▶ _Dataset section_:
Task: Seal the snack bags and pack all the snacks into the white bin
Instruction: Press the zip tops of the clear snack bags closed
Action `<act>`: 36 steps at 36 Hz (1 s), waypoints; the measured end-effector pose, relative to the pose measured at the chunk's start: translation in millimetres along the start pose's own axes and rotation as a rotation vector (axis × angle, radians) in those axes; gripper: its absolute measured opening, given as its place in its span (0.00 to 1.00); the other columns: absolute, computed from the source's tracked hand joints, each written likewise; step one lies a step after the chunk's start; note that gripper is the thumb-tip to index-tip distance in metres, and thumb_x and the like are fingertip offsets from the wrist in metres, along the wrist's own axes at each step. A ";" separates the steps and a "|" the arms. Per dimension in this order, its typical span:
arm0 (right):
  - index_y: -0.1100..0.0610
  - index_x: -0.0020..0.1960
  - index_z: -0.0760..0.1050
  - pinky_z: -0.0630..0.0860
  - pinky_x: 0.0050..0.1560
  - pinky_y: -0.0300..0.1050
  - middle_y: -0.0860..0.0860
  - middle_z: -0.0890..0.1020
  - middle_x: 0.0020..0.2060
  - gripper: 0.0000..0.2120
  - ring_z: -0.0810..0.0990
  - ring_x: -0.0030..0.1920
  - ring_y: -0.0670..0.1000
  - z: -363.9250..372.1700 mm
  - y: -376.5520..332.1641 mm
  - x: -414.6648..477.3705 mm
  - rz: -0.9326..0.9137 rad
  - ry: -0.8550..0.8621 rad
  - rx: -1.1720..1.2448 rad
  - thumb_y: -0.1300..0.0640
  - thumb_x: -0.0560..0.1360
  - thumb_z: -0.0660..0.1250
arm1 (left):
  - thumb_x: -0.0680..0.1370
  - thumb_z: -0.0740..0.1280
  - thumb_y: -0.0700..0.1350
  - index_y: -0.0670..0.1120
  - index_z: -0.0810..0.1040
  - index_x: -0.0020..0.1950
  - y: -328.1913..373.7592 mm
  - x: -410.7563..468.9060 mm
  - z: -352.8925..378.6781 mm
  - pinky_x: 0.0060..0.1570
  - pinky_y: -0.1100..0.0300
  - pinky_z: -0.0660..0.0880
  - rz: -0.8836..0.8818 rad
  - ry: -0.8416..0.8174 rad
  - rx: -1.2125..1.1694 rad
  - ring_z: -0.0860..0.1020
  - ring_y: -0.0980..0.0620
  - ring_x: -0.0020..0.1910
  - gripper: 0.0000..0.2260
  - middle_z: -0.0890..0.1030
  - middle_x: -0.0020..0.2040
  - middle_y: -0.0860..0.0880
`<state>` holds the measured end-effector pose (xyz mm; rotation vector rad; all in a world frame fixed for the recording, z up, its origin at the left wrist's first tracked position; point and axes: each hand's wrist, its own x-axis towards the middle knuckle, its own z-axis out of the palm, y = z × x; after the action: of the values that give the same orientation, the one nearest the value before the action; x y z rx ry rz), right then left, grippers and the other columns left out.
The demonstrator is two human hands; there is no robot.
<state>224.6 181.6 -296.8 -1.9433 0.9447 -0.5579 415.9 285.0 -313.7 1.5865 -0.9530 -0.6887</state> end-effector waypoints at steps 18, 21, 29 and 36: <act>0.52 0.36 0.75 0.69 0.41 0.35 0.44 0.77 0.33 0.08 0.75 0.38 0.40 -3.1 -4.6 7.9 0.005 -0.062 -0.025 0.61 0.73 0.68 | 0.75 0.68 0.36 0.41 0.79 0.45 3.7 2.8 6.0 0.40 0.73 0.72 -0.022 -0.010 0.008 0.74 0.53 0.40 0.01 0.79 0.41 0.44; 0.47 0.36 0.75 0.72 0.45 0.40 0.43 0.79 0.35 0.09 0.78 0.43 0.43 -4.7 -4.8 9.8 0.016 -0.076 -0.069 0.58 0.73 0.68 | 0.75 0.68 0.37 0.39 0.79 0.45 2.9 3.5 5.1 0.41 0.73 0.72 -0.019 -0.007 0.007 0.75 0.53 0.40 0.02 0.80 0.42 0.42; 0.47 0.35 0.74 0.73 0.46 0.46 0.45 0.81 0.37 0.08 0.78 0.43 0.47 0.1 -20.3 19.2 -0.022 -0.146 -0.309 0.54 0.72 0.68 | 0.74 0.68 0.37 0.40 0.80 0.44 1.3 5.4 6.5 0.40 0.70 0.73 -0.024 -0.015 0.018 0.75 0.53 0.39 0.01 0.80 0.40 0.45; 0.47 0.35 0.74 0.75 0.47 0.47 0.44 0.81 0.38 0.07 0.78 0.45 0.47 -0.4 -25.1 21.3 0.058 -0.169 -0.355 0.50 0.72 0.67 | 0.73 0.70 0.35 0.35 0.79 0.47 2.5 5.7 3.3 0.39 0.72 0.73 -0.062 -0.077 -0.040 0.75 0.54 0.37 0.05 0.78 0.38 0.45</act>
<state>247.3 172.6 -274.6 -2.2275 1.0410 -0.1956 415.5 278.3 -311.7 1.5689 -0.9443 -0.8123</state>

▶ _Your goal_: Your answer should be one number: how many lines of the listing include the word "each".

▶ _Task result_: 2